When to use which tool

Related

Frequently asked questions

What's the fastest way to check if someone means markup or margin?

Ask: "percent of cost or percent of price?" If they hesitate, that is exactly the problem you need to solve before proceeding.

Does the confusion matter for small transactions?

It matters most in aggregate. A consistent 5-point error across every sale for a year can move net profit by 20%+.

How should I use a decision framework in real life? How-to

Use a decision framework to expose the tradeoff, not to outsource the decision. Write down the inputs, compare the output with your constraints, then ask what would change the answer. The strongest use is scenario testing: base case, conservative case, and failure case.
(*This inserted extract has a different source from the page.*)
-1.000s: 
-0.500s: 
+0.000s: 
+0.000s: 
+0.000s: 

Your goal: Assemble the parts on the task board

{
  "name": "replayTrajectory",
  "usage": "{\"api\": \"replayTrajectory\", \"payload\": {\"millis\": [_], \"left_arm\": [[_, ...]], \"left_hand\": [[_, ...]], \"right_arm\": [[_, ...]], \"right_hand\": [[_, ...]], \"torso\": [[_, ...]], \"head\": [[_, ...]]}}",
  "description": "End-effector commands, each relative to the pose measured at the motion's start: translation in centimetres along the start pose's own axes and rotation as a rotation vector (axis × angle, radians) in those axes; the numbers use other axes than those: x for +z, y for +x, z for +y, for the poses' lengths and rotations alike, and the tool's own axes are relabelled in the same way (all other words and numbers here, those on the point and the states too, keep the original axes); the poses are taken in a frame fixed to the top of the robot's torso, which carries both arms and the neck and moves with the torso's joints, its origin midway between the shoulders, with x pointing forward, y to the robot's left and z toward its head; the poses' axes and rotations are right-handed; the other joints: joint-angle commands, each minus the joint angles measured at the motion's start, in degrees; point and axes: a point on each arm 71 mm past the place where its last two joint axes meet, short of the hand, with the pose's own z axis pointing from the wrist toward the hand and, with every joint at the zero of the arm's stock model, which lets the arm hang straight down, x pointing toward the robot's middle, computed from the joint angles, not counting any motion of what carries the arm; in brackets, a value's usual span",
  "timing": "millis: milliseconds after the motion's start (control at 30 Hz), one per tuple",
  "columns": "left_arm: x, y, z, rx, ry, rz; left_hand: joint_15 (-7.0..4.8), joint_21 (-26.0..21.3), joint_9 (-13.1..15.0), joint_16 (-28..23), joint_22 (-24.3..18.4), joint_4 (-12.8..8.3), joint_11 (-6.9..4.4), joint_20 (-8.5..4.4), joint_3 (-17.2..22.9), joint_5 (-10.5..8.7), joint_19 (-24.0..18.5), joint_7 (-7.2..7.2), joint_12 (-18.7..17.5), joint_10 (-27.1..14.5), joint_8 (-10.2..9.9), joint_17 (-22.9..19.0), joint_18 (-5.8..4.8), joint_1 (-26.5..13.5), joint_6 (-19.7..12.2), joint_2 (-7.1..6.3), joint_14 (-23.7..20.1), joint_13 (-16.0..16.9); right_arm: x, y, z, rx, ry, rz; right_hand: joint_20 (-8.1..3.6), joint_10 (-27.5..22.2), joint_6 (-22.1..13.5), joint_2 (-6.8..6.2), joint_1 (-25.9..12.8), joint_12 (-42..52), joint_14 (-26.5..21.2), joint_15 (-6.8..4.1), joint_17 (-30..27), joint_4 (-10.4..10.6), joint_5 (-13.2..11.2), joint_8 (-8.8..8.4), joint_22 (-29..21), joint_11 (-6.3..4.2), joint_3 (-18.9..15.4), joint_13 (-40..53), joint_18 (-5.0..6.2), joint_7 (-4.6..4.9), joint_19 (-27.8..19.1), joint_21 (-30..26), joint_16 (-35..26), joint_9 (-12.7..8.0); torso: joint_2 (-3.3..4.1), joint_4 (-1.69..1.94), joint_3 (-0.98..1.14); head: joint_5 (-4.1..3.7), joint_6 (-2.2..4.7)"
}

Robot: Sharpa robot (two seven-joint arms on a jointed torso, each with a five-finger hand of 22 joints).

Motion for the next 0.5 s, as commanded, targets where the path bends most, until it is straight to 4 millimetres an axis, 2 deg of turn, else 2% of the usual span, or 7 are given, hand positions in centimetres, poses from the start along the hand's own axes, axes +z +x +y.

Is this financial, legal, or tax advice? Trust & accuracy

No, this is not legal, financial, tax, medical, or professional advice unless the page explicitly says that use case is supported. It organizes assumptions so you can inspect them. Verify high-stakes choices with qualified people who can review facts, contracts, regulations, and downside risk.

What assumption matters most in a decision model? Edge case

The most important assumption is usually the one you are least certain about and most emotionally attached to. Change that input first. If the recommendation flips after a small change, the decision is fragile and needs more evidence before you treat the model as useful.